Click to see the real cell design

They are the same, but this one shows all the transistors instead of the high level view:

Standard 6T SRAM cell: two cross-coupled inverters back to back, with two access pass transistors gated by the word line (WL) connecting the cell to the bit lines (BL and BLB). — Figure 11 - Standard 6T SRAM cell Source: ResearchGate (Standard 6T SRAM cell)

Starting with these dual NOT logic gates, this gate changes the input so that if 1 is entered, the other side will be 0:

Two NOT gates back to back: a 1 entering one side forces a 0 on the other — Figure 12 - Cross-coupled NOT gates (the storage loop)

As simple as it gets, it will just invert the signal.

Here there are two transistors that just link the output of the dual gate inside to the outside. So, if the wordline is one, this gate will be open, otherwise it won’t. (The transistor can be used as a gate and as an amplifier. In this case it’s used as the gate connection, and the gate controller is this wordline).

Two access transistors linking the cell's internal nodes to the outside bit lines, opened or closed by the wordline — Figure 13 - Access transistors gated by the wordline

You can think of this wordline as a row selector, used by higher level systems to decide which transistor will be used. The wordline is the connection to the data wires $BL$ and $\bar{BL}$, and without it we can’t access the data inside the circuit from any outside system. Don’t forget that each SRAM structure represents one bit, so we have to find a way to manage them to make different sizes of data, for example 1 byte, which has to group 8 of these in sequence. We can also use the wordline number for addressing, because these structures will be grouped, so we have to use something to address the exact place each bit is located.

And now for the $BL$ and the $\bar{BL}$ from the simplified drawing. It stands for Bitline, and the one with the bar carries the complement of the other ($\bar{BL}$ is always the inverse of $BL$).
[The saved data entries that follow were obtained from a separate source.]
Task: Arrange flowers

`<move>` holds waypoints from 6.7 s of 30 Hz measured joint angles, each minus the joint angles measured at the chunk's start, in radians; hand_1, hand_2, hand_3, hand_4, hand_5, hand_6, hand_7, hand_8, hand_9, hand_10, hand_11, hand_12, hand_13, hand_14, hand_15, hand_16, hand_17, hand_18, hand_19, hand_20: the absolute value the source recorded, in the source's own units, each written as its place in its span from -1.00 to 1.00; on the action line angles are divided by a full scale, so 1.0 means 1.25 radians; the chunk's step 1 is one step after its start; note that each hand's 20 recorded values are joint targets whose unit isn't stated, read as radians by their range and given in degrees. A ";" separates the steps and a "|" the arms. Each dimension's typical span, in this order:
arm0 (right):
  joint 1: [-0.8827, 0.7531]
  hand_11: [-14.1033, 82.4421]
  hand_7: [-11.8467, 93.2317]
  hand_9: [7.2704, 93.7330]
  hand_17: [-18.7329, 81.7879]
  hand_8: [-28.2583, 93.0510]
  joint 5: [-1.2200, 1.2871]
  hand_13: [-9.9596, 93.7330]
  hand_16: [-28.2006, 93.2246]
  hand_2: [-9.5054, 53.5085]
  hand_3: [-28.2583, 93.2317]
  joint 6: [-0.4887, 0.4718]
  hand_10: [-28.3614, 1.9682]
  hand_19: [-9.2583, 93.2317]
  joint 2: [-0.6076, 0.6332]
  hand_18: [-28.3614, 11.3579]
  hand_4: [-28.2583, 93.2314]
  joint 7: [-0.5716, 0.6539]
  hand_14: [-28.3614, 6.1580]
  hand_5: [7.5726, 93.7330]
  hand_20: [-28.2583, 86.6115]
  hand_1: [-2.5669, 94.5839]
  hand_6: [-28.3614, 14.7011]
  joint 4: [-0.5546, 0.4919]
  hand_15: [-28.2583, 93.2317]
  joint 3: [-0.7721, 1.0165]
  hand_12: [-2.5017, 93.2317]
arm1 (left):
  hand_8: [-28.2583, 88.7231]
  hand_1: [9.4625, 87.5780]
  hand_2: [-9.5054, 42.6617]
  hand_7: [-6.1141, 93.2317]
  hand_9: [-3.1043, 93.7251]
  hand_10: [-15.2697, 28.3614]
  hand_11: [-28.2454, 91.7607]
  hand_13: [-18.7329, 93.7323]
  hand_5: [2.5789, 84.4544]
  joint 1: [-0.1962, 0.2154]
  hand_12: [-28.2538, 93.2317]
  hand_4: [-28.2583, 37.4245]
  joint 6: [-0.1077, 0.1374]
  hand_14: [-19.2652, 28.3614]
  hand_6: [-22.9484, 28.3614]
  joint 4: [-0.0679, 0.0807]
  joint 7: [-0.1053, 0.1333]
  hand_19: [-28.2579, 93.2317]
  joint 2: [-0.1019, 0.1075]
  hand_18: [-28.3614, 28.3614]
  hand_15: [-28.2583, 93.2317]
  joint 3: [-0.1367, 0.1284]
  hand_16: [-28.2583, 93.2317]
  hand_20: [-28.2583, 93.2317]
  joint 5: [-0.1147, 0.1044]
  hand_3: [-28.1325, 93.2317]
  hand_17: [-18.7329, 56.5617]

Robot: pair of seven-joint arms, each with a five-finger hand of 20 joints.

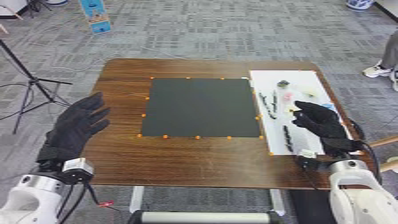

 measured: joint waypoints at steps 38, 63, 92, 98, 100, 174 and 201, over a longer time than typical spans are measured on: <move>0.231 0.29 0.13 0.30 -0.12 -0.79 -0.681 0.32 -0.12 -1.00 0.47 -0.219 0.11 0.63 0.314 -0.57 -1.00 0.333 0.01 0.23 0.13 -0.34 0.32 0.024 0.53 -0.290 -0.26 | -0.74 -0.46 -0.98 -0.36 -0.47 0.14 -0.10 -0.28 -0.44 0.013 -0.32 -0.90 0.002 0.31 -0.03 -0.003 -0.007 0.15 0.009 0.68 -0.10 -0.011 -0.53 -0.41 0.002 0.61 -0.78; 0.209 0.29 0.09 0.30 -0.12 -0.79 -0.679 0.31 -0.12 -1.00 0.49 -0.273 0.11 0.65 0.323 -0.59 -1.00 0.398 -0.02 0.23 0.15 -0.37 0.32 0.024 0.54 -0.292 -0.26 | -0.74 -0.47 -0.97 -0.38 -0.47 0.15 -0.11 -0.28 -0.44 0.017 -0.31 -0.90 0.003 0.31 -0.02 -0.008 -0.007 0.14 0.011 0.68 -0.10 -0.025 -0.53 -0.41 0.004 0.61 -0.79; 0.470 0.34 0.09 0.36 -0.08 -0.78 -0.698 0.36 -0.10 -1.00 0.72 -0.398 0.16 0.70 0.283 -0.61 -1.00 0.457 0.00 0.30 0.15 -0.40 0.33 0.089 0.57 -0.512 -0.23 | -0.73 -0.49 -0.93 -0.39 -0.46 0.16 -0.12 -0.28 -0.43 0.023 -0.31 -0.92 0.006 0.32 -0.02 -0.012 -0.007 0.14 0.011 0.69 -0.11 -0.035 -0.53 -0.41 0.002 0.62 -0.80; 0.458 0.34 0.09 0.34 -0.09 -0.78 -0.700 0.35 -0.09 -1.00 0.71 -0.413 0.16 0.70 0.284 -0.61 -1.00 0.454 0.00 0.29 0.14 -0.43 0.33 0.081 0.56 -0.498 -0.23 | -0.73 -0.49 -0.92 -0.40 -0.46 0.16 -0.12 -0.28 -0.43 0.023 -0.31 -0.92 0.004 0.32 -0.02 -0.012 -0.007 0.14 0.011 0.69 -0.11 -0.040 -0.53 -0.41 0.001 0.62 -0.80; 0.454 0.34 0.09 0.34 -0.09 -0.79 -0.700 0.35 -0.09 -1.00 0.71 -0.414 0.16 0.70 0.285 -0.61 -1.00 0.452 -0.01 0.28 0.14 -0.43 0.33 0.079 0.57 -0.494 -0.23 | -0.73 -0.49 -0.92 -0.40 -0.46 0.16 -0.12 -0.28 -0.43 0.024 -0.31 -0.92 0.004 0.32 -0.02 -0.012 -0.007 0.14 0.011 0.69 -0.11 -0.043 -0.53 -0.41 0.000 0.62 -0.80; 0.417 0.75 0.43 0.61 0.03 -0.08 -0.681 0.52 0.22 -1.00 0.84 -0.307 0.07 0.86 0.301 -0.69 -0.67 0.403 -0.07 0.44 0.36 -0.15 0.20 0.072 0.88 -0.516 0.16 | -0.73 -0.52 -0.88 -0.40 -0.45 0.16 -0.13 -0.28 -0.42 0.029 -0.31 -0.95 0.005 0.33 -0.02 -0.012 -0.001 0.14 0.018 0.70 -0.11 -0.053 -0.52 -0.40 -0.006 0.64 -0.81; 0.609 0.67 -0.14 0.54 0.02 -0.73 -0.659 0.50 0.18 -1.00 0.47 -0.284 0.13 0.87 0.262 -0.68 -1.00 0.400 -0.06 0.56 0.33 -0.29 0.34 0.022 0.85 -0.593 0.17 | -0.71 -0.60 -0.99 -0.43 -0.47 0.16 -0.15 -0.29 -0.43 0.043 -0.29 -1.00 -0.004 0.33 -0.01 -0.020 0.030 0.14 0.017 0.78 -0.13 -0.093 -0.51 -0.42 -0.050 0.62 -0.81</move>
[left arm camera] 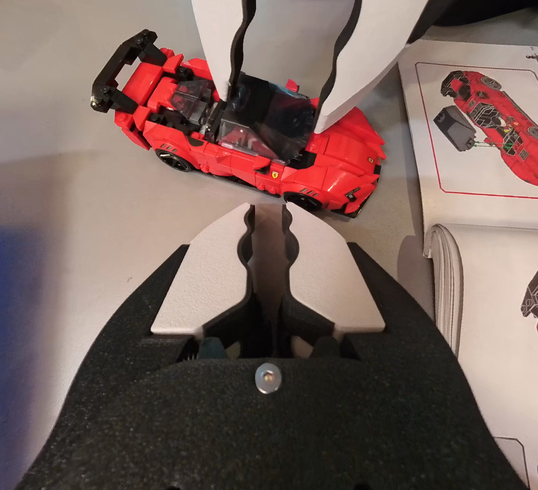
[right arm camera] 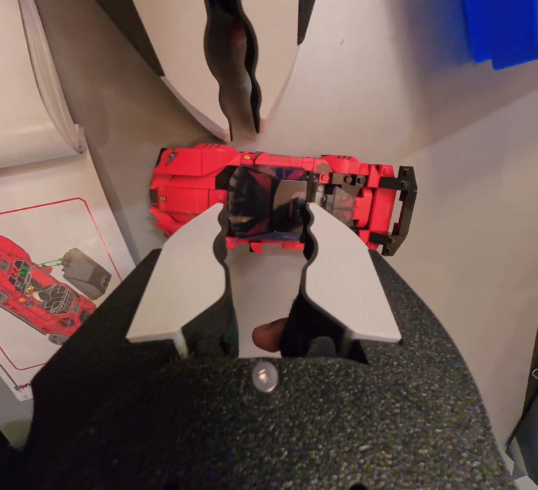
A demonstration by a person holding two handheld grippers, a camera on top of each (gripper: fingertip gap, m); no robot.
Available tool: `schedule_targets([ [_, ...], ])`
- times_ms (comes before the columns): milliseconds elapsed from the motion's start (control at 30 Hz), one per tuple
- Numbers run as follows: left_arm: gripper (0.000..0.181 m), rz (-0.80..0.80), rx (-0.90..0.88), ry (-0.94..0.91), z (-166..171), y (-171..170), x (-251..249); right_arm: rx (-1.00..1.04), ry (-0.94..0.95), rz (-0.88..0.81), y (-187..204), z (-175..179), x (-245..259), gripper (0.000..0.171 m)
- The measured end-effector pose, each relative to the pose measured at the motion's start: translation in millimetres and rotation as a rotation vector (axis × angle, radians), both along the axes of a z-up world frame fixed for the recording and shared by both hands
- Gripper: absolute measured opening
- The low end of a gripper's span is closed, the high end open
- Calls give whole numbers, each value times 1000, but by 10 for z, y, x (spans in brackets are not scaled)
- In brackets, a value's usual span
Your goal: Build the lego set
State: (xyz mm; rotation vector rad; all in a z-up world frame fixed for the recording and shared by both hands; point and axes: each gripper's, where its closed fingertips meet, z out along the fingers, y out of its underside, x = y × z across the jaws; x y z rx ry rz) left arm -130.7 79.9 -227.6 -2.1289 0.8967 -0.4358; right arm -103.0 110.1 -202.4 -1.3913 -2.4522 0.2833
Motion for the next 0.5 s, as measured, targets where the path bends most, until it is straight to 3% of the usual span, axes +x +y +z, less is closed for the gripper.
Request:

Later on we are going to use them to find out if a value is 1 or 0 based on the current on them.

Read

Here is how we interpret the data coming from $BL$ and $\bar{BL}$. Important to say that when we talk about a data signal of 0 or 1, it is actually:

0: Close to 0V or GND/Vss, which stands for “Voltage Source Supply” (this one exists mostly on MOS/CMOS and FETs, which is our case).
1: Equal to 1V, or positive in general, which can be called Vdd, standing for “Voltage drain drain”.

To read the data from $BL$ and $\bar{BL}$, we compare the voltage from the first one with the second, so:

$BL > \bar{BL} = 1$
$BL < \bar{BL} = 0$

For the read to happen we have to make the wordline active, otherwise the data caught is from another memory cell.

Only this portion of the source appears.